Unlike the work of Hugo Grotius and Simon van Leeuwen with which Voet's Commentary has been compared, Voet, as a teacher of law, wrote in Latin and not Dutch, as Latin at the time was the teaching language. Like Grotius, Voet relied upon the theory of natural law as the basis for his systematization of the law.

In the 19th century, Voet's Commentary was translated into German. It is still an important source of South African law, the common law of which is Roman-Dutch.

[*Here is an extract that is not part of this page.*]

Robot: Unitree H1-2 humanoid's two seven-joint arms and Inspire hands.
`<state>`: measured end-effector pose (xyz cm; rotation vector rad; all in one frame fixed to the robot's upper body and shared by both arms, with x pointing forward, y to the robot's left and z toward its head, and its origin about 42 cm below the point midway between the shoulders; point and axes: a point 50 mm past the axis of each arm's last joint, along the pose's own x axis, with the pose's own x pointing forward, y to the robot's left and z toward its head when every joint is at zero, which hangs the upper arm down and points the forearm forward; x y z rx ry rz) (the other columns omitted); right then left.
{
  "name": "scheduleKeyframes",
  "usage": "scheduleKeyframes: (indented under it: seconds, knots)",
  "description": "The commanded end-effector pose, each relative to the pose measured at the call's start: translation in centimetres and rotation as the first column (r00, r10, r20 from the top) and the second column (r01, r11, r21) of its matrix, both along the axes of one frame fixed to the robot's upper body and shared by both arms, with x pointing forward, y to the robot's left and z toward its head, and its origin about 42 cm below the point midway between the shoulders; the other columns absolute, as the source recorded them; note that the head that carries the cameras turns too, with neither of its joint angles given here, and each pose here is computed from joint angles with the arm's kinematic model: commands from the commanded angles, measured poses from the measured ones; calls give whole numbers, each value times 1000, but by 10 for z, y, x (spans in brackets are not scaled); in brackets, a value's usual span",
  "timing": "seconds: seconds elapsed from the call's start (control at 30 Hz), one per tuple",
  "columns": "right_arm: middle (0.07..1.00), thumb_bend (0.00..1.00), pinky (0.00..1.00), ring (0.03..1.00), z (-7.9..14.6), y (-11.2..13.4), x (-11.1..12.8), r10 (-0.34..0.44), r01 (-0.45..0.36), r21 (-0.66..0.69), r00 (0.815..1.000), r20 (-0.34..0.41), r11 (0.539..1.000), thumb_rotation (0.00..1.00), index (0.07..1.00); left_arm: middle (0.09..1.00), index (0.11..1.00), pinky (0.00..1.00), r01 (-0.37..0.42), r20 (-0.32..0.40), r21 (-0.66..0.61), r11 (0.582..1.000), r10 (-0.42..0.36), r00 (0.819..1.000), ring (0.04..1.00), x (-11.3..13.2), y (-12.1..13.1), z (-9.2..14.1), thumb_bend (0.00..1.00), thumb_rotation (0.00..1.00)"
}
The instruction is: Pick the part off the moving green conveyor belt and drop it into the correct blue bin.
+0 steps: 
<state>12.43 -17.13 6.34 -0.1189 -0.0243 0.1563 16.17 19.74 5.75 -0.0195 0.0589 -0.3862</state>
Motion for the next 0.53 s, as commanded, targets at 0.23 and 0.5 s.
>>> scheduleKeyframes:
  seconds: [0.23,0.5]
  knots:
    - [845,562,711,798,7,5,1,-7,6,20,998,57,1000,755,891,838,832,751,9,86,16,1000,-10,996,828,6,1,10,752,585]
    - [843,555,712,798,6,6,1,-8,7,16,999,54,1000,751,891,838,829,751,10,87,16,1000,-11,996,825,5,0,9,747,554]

Sir Henry de Villiers, Chief Justice of the Cape Colony and later of South Africa, made much use of Voet's Commentary.

The philosopher David Hume recalled being required to read Voet's Commentary while studying Law in Edinburgh.

His other works include:

- Compendiem juris adjectis differentiis Civilis et Canonici (1682)
- Commentarius ad pandectas : in quo, praeter Romani juris principia ac controversias illustriores, jus etiam hodiernum et praecipuae fori quaestiones excutiuntur
- De Usufructu (1704)
- Elementa juris secundum ordinem Inst. Justiniani (translated into Dutch as De Beginzels des Rechts, that is, The Principles of the Law) – a commentary on the Institutes of Justinian.